Next, the setting menu for the space area display will be described with reference to FIG.
As shown in FIG. 22, it is possible to select ON / OFF of each display described above using a morphing display setting menu. In this case, the head area display 130, the boarding / alighting area display 132, the reach area display 134, the steering operation area display 136, and the pedal operation area display 138 can be arbitrarily selected and displayed.
Further, ON / OFF of the hierarchy display can be selected, and the relative distance to the occupant model 84 (distance to the head, the distance to the base of the arm, etc.) and the mutual interval of the hierarchy display when the hierarchy display is performed, respectively. Can be entered numerically.

Next, the function of the history registration display program 42 will be described with reference to FIGS. The history registration display program 42 (see FIG. 3) mainly has a history registration function, a history search function, and a history notification function.
First, the history registration function will be described with reference to FIGS.
FIG. 37 is a diagram showing a registration specification value input table by the history registration function of the history registration display program according to the present embodiment of the present invention. FIG. 38 shows the history registration function of the history registration display program according to the present embodiment. It is a figure which shows a log | history registration menu.

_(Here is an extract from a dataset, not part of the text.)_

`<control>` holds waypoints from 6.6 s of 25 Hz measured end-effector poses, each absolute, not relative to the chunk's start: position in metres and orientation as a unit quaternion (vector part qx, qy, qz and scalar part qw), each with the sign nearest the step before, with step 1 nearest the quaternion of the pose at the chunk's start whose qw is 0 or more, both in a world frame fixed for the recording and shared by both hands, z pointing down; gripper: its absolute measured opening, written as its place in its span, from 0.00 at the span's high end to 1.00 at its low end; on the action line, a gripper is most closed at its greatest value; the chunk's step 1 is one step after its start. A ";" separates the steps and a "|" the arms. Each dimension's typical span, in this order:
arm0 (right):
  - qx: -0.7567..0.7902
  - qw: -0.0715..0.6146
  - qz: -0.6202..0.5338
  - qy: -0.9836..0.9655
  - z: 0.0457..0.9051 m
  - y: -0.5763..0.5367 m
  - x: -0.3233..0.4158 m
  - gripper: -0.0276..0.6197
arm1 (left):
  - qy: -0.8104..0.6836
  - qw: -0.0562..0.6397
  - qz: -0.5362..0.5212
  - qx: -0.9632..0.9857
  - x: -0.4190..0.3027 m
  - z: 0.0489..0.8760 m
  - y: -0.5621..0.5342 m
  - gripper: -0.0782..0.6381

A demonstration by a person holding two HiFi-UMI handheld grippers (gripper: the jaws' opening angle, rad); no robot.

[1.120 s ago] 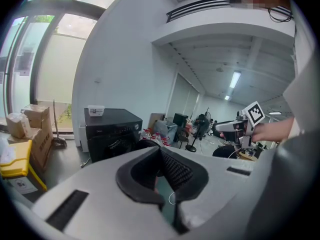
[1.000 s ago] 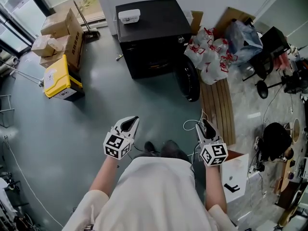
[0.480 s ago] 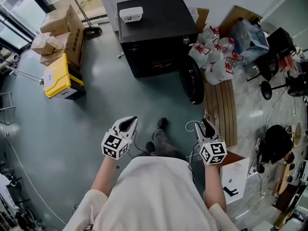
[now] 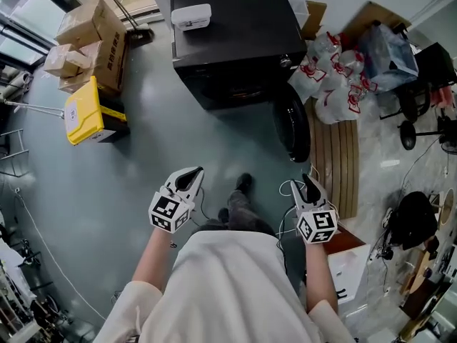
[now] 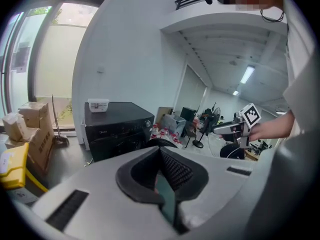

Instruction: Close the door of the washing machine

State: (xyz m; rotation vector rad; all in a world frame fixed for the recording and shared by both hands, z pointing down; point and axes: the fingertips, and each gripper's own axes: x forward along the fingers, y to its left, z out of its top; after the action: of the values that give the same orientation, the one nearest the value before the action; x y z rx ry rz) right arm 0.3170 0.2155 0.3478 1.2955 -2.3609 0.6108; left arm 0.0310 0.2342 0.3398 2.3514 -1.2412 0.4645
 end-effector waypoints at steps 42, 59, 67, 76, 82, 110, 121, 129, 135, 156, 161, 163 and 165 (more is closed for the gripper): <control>0.578 0.365 0.323 -0.654 0.687 0.101 0.455 0.62 | -0.214 0.250 0.339 0.881 0.107 0.609 0.024 0.88; 0.439 0.511 0.263 -0.691 0.811 0.113 0.490 0.58 | -0.221 0.287 0.351 0.864 0.116 0.702 0.049 0.88; 0.363 0.561 0.230 -0.708 0.830 0.118 0.496 0.68 | -0.227 0.295 0.349 0.860 0.121 0.731 0.074 0.88; 0.372 0.517 0.242 -0.732 0.824 0.123 0.472 0.74 | -0.243 0.311 0.348 0.850 0.119 0.741 0.103 0.88; 0.373 0.479 0.279 -0.744 0.823 0.137 0.427 0.76 | -0.264 0.314 0.336 0.848 0.117 0.737 0.105 0.88; 0.490 0.306 0.480 -0.660 0.831 0.100 0.120 0.68 | -0.345 0.353 0.280 0.823 -0.056 0.733 0.070 0.88; 0.478 0.293 0.526 -0.639 0.822 0.043 0.035 0.65 | -0.375 0.357 0.253 0.817 -0.112 0.730 0.048 0.88; 0.441 0.280 0.516 -0.679 0.816 0.003 -0.008 0.62 | -0.399 0.376 0.232 0.804 -0.144 0.735 0.045 0.88; 0.417 0.281 0.466 -0.728 0.806 -0.034 -0.032 0.62 | -0.405 0.385 0.224 0.798 -0.160 0.741 0.049 0.88; 0.526 0.240 0.287 -0.764 0.777 -0.123 -0.046 0.62 | -0.398 0.408 0.229 0.789 -0.184 0.764 0.061 0.88; 0.527 0.235 0.281 -0.766 0.772 -0.131 -0.047 0.62 | -0.397 0.411 0.232 0.787 -0.190 0.766 0.060 0.88; 0.529 0.233 0.278 -0.768 0.773 -0.131 -0.049 0.62 | -0.397 0.413 0.232 0.786 -0.195 0.768 0.060 0.88; 0.531 0.230 0.276 -0.768 0.774 -0.131 -0.050 0.62 | -0.397 0.414 0.233 0.785 -0.199 0.771 0.061 0.88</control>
State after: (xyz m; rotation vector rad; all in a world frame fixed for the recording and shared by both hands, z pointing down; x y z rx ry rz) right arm -0.0499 -0.1306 0.7738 1.4605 -2.1117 0.7586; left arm -0.1986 0.0611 0.7713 1.9729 -0.9980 0.5853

The history registration function, when the vehicle planner sets a specification value with a certain purpose, registers the set specification item, the set specification value, the setting purpose, the setting reason, etc. as history data in the history database 76. It is a function that enables you to do it.
Here, when the vehicle planner wants to set a certain specification value, what value should be used, or other specification value related to the specification value to be set? There is a case where it has know-how such as what value should be set. Further, the vehicle planner may have the know-how that, when trying to change and set a certain specification value, other specification values should or should be changed. For example, when the hip point is changed, the pillar position and the belt line position may be changed together.

Such know-how is based on some purpose and reason, for example, to maintain the balance of the appearance of the vehicle in order to secure the field of view, and has more expertise as an expert in vehicle planning and design. In the present embodiment, such a know-how can be registered by the history registration function, and the vehicle searcher can refer to such know-how according to the purpose and use it for the vehicle planning by the history search function. ing.
Specifically, when the vehicle planner inputs a specification value on the specification value input screen (including the case of inputting the value first and the input of the changed value after the input), or each morphing screen In the case of changing the specification value, the history specification display program 42 can display a registration specification value input table as shown in FIG. Specification items, specification values, and the like are set using the registration specification value input table.

First, one or a plurality of specifications (specification items) to be set are arbitrarily input. In particular, when changing the specification value, in addition to the specification value to be changed, other specification values that should be changed in relation to each other can be set together. These specification items can be automatically selected and input from a specification item list screen (not shown) divided by category such as exterior dimensions, interior dimensions, and visibility conditions. In FIG. 37, six items are input.
When the specification value is initially input, the specification value is input for the set specification item. In addition, the specification values already set in the specification value input table (see FIG. 12) or specification value data are automatically read, and the vehicle planner can read these specification values. To change. Each morphing screen may be displayed and the specification value may be changed on the morphing screen. In this case, the changed specification value is automatically read into the registration specification value input table.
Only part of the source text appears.